ANNUALLY ONE OF THE BEST
• Kansas State has been a model of success on special teams, being a key element of the Wildcats’ success over the last two decades.
• Since 1996, K-State ranks first in the nation in kickoff-return touchdowns (28), first in punt-return average (13.1 [min. 100 attempts]), first in kickoff-return average (23.6), tied for first in punt-return touchdowns (28 tied with Miami), and fourth in field goal percentage (75.8 [min. 400 att]).

SCORING IN THE THIRD PHASE
• Kansas State has been far and away the best team among FBS programs over the last decade when it comes to scoring via a kickoff or punt return.
• The Wildcats have a combined 48 kickoff- and punt-return touchdowns since 2005, 19 more than any other FBS school over the last 13 seasons.
• K-State averaged 3.6 return touchdowns per year over the last 13 seasons entering 2018. The yearly average for the other 116 teams to play FBS football since 2005 is 1.1.
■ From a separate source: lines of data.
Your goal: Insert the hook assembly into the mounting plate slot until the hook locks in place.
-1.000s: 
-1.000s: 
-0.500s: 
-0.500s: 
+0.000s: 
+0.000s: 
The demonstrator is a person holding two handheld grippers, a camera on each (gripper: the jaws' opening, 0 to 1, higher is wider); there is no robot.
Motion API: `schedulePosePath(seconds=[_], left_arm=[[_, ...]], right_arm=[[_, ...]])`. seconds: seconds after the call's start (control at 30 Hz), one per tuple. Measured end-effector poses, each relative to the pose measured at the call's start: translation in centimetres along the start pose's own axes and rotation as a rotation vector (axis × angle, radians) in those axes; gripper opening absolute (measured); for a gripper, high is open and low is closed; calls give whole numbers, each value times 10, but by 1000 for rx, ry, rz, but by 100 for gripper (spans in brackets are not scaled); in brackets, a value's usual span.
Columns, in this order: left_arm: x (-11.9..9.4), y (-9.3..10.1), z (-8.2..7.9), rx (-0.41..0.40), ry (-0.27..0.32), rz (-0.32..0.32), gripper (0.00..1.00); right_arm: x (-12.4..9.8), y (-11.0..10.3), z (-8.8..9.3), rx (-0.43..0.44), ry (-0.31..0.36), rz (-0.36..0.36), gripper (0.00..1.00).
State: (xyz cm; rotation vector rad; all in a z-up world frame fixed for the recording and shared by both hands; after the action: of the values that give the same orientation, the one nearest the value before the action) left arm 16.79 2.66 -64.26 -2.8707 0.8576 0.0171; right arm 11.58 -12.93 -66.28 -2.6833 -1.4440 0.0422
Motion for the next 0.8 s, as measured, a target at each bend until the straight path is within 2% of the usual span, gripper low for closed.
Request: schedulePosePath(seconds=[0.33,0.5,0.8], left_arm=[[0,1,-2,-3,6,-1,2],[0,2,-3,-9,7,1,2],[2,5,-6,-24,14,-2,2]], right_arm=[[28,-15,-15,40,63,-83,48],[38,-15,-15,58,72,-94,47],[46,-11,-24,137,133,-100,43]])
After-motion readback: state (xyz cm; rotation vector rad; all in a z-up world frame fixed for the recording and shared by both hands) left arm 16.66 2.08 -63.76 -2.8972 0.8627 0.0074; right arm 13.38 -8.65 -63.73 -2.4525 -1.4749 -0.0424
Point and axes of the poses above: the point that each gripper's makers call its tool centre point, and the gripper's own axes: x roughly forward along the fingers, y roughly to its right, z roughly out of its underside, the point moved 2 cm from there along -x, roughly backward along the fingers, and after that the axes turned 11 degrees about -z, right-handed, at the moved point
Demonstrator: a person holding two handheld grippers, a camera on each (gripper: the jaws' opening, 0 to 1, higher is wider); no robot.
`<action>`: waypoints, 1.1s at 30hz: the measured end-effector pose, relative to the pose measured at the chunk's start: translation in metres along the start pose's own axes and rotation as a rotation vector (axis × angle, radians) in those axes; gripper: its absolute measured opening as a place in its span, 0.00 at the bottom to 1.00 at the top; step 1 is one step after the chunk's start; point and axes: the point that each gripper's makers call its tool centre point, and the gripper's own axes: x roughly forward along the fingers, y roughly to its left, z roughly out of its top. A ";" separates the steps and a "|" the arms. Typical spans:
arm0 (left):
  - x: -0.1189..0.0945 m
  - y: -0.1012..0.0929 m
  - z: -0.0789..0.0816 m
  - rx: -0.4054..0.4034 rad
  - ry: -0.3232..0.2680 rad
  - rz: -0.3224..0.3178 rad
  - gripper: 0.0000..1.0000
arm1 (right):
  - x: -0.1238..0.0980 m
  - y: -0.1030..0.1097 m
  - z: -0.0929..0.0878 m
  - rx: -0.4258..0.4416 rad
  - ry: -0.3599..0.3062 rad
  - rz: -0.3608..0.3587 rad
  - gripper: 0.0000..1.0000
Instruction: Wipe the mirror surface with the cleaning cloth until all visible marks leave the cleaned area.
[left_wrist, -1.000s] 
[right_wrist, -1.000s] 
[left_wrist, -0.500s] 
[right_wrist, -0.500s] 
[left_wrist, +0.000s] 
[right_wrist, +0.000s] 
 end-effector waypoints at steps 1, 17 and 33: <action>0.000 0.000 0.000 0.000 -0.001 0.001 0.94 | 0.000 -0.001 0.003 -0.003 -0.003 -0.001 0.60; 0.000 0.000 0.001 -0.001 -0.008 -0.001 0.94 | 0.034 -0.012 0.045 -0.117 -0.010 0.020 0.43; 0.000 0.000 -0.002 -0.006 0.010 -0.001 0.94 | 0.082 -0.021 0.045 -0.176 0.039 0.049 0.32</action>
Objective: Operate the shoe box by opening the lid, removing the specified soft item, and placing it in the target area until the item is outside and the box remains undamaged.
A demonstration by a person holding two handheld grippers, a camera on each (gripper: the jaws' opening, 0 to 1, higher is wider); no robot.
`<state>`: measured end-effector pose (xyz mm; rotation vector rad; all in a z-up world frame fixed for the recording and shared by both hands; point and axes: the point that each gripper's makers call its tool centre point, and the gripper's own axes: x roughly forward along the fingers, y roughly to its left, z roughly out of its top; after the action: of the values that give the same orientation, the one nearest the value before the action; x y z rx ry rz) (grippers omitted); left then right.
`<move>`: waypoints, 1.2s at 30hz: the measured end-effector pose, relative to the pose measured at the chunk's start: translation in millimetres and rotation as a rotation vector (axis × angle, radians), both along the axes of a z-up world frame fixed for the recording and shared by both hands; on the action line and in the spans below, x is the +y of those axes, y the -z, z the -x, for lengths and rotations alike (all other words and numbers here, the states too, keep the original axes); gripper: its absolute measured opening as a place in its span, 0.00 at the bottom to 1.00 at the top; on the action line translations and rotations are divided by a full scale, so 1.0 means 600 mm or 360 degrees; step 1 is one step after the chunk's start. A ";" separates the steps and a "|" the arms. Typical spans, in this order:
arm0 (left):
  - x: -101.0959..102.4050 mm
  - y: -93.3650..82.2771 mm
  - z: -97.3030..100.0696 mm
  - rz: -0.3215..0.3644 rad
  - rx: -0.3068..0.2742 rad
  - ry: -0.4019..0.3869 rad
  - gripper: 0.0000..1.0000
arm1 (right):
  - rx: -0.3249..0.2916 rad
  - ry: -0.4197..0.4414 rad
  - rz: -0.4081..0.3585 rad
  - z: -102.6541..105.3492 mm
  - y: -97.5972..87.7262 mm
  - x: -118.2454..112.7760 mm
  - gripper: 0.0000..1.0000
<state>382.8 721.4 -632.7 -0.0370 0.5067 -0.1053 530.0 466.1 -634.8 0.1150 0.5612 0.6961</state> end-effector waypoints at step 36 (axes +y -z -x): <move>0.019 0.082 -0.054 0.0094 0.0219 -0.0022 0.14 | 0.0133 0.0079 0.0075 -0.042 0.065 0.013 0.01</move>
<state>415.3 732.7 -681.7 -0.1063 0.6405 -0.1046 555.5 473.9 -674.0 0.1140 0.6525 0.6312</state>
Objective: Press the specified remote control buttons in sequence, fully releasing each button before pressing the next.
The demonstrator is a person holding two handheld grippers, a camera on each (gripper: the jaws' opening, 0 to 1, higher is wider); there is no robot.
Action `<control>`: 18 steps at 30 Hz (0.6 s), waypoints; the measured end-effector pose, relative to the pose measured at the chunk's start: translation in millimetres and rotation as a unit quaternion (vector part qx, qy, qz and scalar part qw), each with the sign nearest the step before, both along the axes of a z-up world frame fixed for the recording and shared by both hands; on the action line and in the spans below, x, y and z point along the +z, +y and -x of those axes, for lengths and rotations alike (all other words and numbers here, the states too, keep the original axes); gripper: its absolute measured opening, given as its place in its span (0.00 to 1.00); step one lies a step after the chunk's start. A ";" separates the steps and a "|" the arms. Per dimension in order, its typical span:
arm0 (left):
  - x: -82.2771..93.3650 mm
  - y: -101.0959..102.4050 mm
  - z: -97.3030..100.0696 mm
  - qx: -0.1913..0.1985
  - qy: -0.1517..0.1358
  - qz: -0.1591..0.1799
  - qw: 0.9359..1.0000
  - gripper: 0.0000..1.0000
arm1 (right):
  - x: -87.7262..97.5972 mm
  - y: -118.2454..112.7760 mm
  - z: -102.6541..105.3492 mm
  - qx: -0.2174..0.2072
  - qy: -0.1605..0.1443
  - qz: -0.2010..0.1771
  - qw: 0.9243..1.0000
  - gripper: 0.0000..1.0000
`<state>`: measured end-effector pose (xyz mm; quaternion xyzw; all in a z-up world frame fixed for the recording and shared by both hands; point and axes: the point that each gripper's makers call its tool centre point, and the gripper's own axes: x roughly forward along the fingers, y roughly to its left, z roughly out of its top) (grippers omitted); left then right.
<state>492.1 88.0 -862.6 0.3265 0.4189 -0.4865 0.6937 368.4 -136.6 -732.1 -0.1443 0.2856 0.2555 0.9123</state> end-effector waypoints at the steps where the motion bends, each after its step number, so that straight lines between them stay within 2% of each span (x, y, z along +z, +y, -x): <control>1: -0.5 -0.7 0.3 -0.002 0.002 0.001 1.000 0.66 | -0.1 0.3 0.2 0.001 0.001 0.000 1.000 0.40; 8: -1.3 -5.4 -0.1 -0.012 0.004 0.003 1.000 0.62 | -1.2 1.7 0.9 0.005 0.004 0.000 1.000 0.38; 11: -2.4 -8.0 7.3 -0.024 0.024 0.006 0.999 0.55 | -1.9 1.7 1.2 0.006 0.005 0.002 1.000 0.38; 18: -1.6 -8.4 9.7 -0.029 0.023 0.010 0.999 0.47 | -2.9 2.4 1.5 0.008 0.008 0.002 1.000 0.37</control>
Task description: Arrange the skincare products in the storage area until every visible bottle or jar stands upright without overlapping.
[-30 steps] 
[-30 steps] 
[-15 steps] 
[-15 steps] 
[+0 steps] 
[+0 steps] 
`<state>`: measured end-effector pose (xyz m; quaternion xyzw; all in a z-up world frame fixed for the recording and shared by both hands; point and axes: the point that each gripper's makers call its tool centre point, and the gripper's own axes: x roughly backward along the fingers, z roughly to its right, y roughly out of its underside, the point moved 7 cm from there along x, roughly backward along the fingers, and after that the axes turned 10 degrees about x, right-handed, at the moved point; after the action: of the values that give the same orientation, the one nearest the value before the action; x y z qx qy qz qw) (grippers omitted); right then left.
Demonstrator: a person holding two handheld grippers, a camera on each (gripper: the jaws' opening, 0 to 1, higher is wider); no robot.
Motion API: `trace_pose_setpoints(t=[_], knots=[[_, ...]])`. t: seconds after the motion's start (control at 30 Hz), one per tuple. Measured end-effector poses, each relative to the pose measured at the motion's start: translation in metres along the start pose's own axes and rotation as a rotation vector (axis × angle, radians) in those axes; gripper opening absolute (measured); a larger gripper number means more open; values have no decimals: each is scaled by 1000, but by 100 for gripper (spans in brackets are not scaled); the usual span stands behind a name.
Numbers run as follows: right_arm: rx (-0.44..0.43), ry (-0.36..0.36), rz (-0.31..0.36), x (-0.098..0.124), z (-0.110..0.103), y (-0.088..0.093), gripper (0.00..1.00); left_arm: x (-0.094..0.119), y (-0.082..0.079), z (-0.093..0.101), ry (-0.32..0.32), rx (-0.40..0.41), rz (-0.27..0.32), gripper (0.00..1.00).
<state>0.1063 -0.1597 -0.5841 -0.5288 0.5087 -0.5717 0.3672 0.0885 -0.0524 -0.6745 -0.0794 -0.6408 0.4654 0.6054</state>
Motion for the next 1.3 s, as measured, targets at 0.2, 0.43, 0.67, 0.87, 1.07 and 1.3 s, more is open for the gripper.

DEFENSE IN THE THIRD PHASE
• On the flip side, K-State has been just as consistent in terms of kickoff and punt coverage.
• The Cats have not allowed a kickoff-return touchdown in the last 70 games as the last was against Louisiana on Sept. 7, 2013. During that stretch, K-State has defended against 271 kickoff returns.
• K-State surrendered only 16.6 yards on kickoff returns in 2017, its best mark since 2000.
• The Wildcats had a streak of 54 games and 70 attempts of not allowing a punt-return score snapped when Texas recorded a 90-yard return for a score.

KICKOFF-RETURN STREAKS
• Kansas State is currently riding a pair of streaks in terms of kickoff returns as the Wildcats have returned a kick for a touchdown in each of the last 13 seasons – the longest streak in the nation by five years.
• Since head coach Bill Snyder’s return in 2009, K-State has returned 19 kickoffs for touchdowns as opposed to only four in his first tenure, which lasted 17 years.
• Kansas State also is the only Power 5 team in the country to finish in the top 15 in kickoff-return average each of the last three seasons.
• Additionally, D.J. Reed earned First Team All-Big 12 honors, marking the 12th-straight year a Wildcat received all-conference honors for the discipline.
• Of the 29 First Team All-Big 12 returners in conference history, 12 (41.3-percent) have come from K-State to lead the league. The next closest team is Colorado, which had four.

ANCTIL WITH THE BOOTS
• Punting in just his second-career game at Oklahoma, junior Devin Anctil averaged 46.9 yards on seven attempts, with three punts of 50 or more yards and five that were downed inside the 20-yard line.
• His high average included a 65-yard punt, the longest by a Wildcat since Mark Krause had a 67-yarder against Iowa State in 2013, while Anctil’s three punts of 50 or more yards were the most since Krause also had three against TCU in 2013.
• A product of Lenexa, Kansas, Antcil’s five punts downed inside the 20-yard line were the most since Nick Walsh had five at TCU in 2014.